**Exercise directions**
Lines that contain "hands" are to be copied from the material, every one of them.
•••
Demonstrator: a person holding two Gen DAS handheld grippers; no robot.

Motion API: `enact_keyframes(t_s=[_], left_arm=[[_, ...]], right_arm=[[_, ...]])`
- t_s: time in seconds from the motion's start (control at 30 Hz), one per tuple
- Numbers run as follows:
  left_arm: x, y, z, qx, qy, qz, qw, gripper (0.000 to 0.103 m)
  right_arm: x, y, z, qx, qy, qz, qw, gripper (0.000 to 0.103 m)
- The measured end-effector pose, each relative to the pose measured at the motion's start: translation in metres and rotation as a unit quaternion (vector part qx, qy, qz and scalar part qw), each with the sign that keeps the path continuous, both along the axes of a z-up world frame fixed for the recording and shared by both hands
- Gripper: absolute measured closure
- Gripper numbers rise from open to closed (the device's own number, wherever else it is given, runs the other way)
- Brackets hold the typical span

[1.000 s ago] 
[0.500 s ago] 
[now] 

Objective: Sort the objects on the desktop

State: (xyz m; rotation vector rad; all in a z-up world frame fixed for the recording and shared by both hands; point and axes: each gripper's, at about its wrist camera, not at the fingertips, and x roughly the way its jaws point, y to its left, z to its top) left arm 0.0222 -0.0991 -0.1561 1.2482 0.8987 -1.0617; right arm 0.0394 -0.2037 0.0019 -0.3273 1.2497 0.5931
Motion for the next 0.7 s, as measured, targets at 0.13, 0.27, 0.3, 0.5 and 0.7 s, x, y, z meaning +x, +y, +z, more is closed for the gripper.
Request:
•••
**Solution to this exercise**
- The measured end-effector pose, each relative to the pose measured at the motion's start: translation in metres and rotation as a unit quaternion (vector part qx, qy, qz and scalar part qw), each with the sign that keeps the path continuous, both along the axes of a z-up world frame fixed for the recording and shared by both hands
State: (xyz m; rotation vector rad; all in a z-up world frame fixed for the recording and shared by both hands; point and axes: each gripper's, at about its wrist camera, not at the fingertips, and x roughly the way its jaws point, y to its left, z to its top) left arm 0.0222 -0.0991 -0.1561 1.2482 0.8987 -1.0617; right arm 0.0394 -0.2037 0.0019 -0.3273 1.2497 0.5931

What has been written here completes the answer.